- _Exercise details_:
The reply should contain all the data below, repeated exactly, and none of the images.

- _Data shown_:
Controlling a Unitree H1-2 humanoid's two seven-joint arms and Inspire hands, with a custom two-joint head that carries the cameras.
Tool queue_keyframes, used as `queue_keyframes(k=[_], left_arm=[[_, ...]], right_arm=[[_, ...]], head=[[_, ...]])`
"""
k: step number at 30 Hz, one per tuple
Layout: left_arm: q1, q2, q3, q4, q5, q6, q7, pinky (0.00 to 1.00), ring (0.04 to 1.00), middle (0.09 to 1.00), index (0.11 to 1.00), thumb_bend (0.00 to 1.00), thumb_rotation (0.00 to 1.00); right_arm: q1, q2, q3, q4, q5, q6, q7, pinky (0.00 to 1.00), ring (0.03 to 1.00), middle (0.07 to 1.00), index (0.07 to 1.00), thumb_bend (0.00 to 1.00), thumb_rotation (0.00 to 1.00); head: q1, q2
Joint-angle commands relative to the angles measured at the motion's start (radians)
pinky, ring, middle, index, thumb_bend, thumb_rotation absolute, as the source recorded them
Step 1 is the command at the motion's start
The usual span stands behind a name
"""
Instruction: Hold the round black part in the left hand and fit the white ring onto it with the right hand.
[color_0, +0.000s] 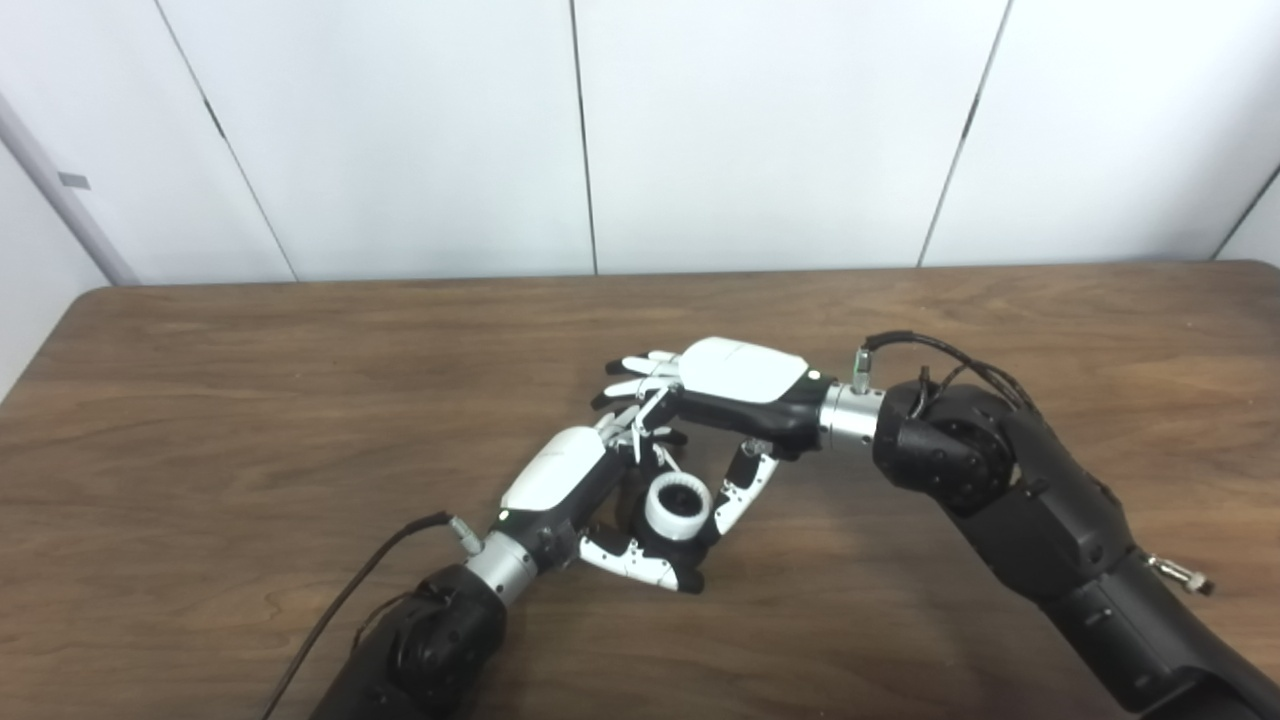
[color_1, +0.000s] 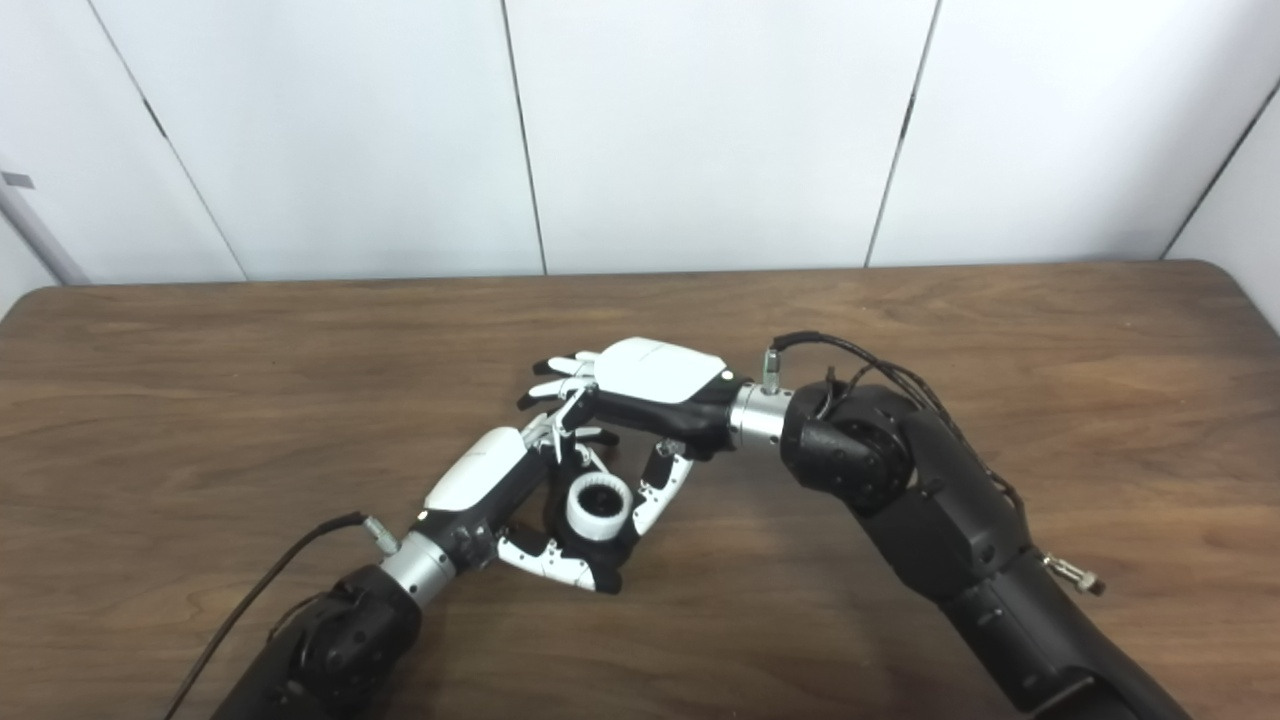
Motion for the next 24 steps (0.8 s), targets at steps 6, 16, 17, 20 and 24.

- _Finished exercise_:
Controlling a Unitree H1-2 humanoid's two seven-joint arms and Inspire hands, with a custom two-joint head that carries the cameras.
Tool queue_keyframes, used as `queue_keyframes(k=[_], left_arm=[[_, ...]], right_arm=[[_, ...]], head=[[_, ...]])`
"""
k: step number at 30 Hz, one per tuple
Layout: left_arm: q1, q2, q3, q4, q5, q6, q7, pinky (0.00 to 1.00), ring (0.04 to 1.00), middle (0.09 to 1.00), index (0.11 to 1.00), thumb_bend (0.00 to 1.00), thumb_rotation (0.00 to 1.00); right_arm: q1, q2, q3, q4, q5, q6, q7, pinky (0.00 to 1.00), ring (0.03 to 1.00), middle (0.07 to 1.00), index (0.07 to 1.00), thumb_bend (0.00 to 1.00), thumb_rotation (0.00 to 1.00); head: q1, q2
Joint-angle commands relative to the angles measured at the motion's start (radians)
pinky, ring, middle, index, thumb_bend, thumb_rotation absolute, as the source recorded them
Step 1 is the command at the motion's start
The usual span stands behind a name
"""
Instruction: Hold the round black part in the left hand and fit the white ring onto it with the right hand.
[color_0, +0.000s] 
[color_1, +0.000s] 
Motion for the next 24 steps (0.8 s), targets at steps 6, 16, 17, 20 and 24.

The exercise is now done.